Ayn Rand is not right but is not wrong either.
This blog concerns the genetics of politics shorn of learned modifications.
We are liberals because we believe in liberal principles or we are conservative
because we believe in conservative principles with the assertion that these
beliefs are not only in our genes but have been there from biological zero.
Such a bold statement cannot stand without defining what these principles are
in biological terms. We have so modified them during the civilization process
that it is necessary to back track even to recognize what the beginning might
have been and how we might recognize the traits in their primitive forms and
relate them to individual survival or even species survival. Supragenetic influence,
a gift of our mentality, shifted attention away from these primitive bestial
traits and to social organization, which is where our politics are today.

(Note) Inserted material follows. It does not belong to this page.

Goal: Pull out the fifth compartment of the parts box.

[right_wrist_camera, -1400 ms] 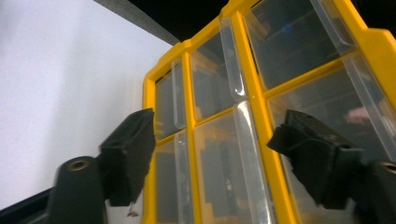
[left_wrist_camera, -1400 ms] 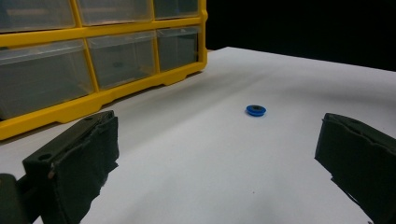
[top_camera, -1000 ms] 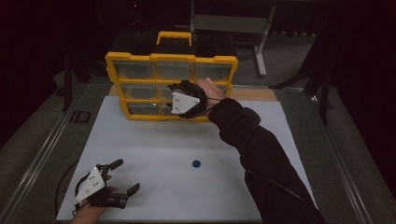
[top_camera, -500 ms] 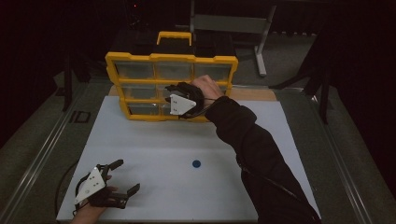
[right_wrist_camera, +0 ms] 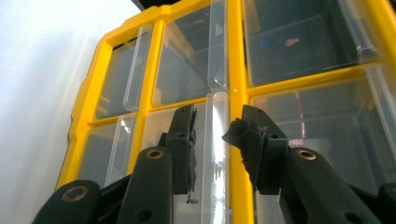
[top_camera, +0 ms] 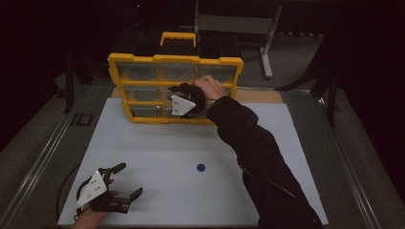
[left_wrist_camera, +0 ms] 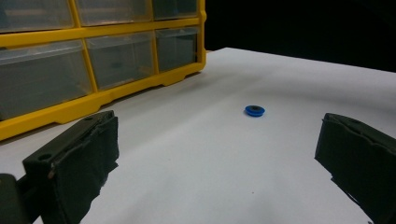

The controversial author Ayn Rand, with no training in biological sciences
and without being humbled by lack of understanding, claimed through use of
self-proclaimed superior cleverness that the role of society is to ensure the
survival of clever individuals by providing them with all resources and rights
afforded by that society. Her position represents the height of egoism. Her
premise and that of her followers is that those who are altruistic have all but
forfeited their right to survive; the extreme outcome predicted by game theory.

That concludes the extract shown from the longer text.